徒然なるままmy daily & cinema,TV drama,カープ日記

逃げて!美しすぎる死刑囚

2025-01-12 | 日本映画
 「正体」
 拘置所で自殺を図った死刑囚の鏑木が、病院へ搬送中に逃亡する。大坂、東京、長野と警察の捜査網をかいくぐりながら逃走を続ける鏑木の目的とは…
 横浜流星主演の最新映画、年末にやっと観に行けました(^^♪主演に抜擢されたNHKの大河ドラマも放送開始、今や若手トップクラスの人気俳優となった流星くん、売れ始めた頃は苦手だったんですよね~。すごい美男子だけど、何かヘビ?トカゲ?を思わせる爬虫類系の顔が気持ち悪くて。でも「流浪の月」の彼を見て、いい役者じゃん!と感服。「線は、僕を描く」や「ヴィレッジ」「春に散る」と、ヴァラエティに富んだ役で好演を続け、気づくと新作が最も気になる俳優のひとりになってました。インタビューやトーク番組での、すごく実直で真面目そうな彼の人柄にも好感。人気イケメン俳優にしては珍しく、チャチャラ軽薄でスカしたところが全然ないですよね。変なスキャンダルが発覚したら、いま最も驚く俳優かも。そんな流星くんが、逃亡死刑囚という衝撃的な役に挑戦、その熱演はどうやらすこぶる好評みたいです。

 流星くんって、カッコいいイケメン役よりも、美しさを隠した暗い役のほうが似合うし、演技も冴えているように思われます。この映画の後、netflixのドラマ「わかっていても」も観始めたのですが、絵に描いたようなモテ系イケメン役の流星くん、顔も役も何かすごい気持ち悪かった死刑囚の彼よりもよっぽど人殺しっぽい顔だったし。この映画でこそ、そんな不気味さとか怪しさが出てないといけなかったのに。

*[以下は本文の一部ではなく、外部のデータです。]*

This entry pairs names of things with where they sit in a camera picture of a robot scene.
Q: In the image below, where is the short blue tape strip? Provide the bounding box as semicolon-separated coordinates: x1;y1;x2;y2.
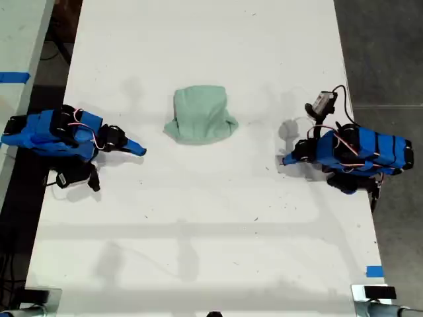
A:
365;264;385;279

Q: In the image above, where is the long blue tape strip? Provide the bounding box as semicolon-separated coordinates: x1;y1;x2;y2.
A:
0;71;31;85

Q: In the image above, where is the black looped floor cable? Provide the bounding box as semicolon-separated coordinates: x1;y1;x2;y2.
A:
38;34;74;65

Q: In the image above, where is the white side table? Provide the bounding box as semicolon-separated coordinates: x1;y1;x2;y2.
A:
0;0;56;207

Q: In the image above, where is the gripper camera stalk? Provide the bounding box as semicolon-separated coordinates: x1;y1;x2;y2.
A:
311;113;327;140
85;162;102;193

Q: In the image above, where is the metal table bracket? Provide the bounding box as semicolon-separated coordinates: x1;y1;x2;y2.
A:
0;287;63;317
350;283;410;317

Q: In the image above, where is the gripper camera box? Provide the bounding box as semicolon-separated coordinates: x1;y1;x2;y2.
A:
304;91;339;117
55;164;91;190

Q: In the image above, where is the small black box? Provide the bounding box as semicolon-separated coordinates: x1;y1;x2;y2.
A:
364;285;397;301
22;288;51;305

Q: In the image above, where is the pale green T-shirt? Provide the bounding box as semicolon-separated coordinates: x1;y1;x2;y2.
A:
162;85;240;147

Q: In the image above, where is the black floor cable bundle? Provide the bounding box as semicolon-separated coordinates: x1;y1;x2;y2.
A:
0;252;28;300

 ネトフリのドラマでは気持ち悪かったのに、この映画の流星くんはすごく美しくて可愛かったです。ボサボサ頭、無精ひげ、薄汚い服装でホームレスあるいはドヤ街の日雇い労働者に扮してる時の、チラっと垣間見せる素の美貌の神々しさよ!こんな美男子、ぜったい逃亡なんかできないよな~と思いました。東京編ではマスクしたオタク風、でもただ者じゃないことがすぐに判る瞳の美しさ。長野編の真面目で穏やかな好青年、事件を起こす前の高校生!な流星くんも、少女漫画から脱け出した男子みたいでしたが、終盤の拘置所での面会シーンのこざっぱりと地味な彼が、いちばん美しく見えました。

 あんなに鏑木が巧く逃亡できたのは、間違いなく美貌のおかげですよ。優しくて賢いだけでは、あの逃亡劇は無理。匿ったり協力してくれる東京の記者も長野の施設職員も女まるだし、イケメンに目がハート状態。もし鏑木があんなに美青年じゃなかったら、明らかに深く関わらなかっただろう女たちでした。とにかく流星の七変化ショーみたいな映画。ファンなら必見。ドヤ街の宿場の風呂で体洗ってるシーンで、ちょっとだけお尻も見せるサービスも。

 流星くんを愛でるアイドル映画としては楽しめるのですが、内容と鏑木のキャラはちょっと残念でした。最初っから鏑木が冤罪、と決まってる設定が彼のキャラを浅くしてたように思えて。ほんとに無実?ひょっとしたら?なミステリアスで灰色な、関わる人々も観客も惑わす主人公だったら面白かったのに。鏑木も出会う人々も、いい人すぎるところがつまんなかった。逃亡中の鏑木、やってることを考えたら、結構したたかで計算高い男、天才的な詐欺師なのに。殺人しないセックスしない「復讐するは我にあり」みたいだった。あと、逃亡犯にしては目立つことしすぎ。ドヤ街での法律知識披露とか、東京での文才を認められたりとか、長野の職場での優秀な仕事ぶりとか、抑えられない承認欲求の持ち主なのかな?とも思った。殺人犯にされてしまった事件現場のことといい、出過ぎたことをしがちなのが不運の原因。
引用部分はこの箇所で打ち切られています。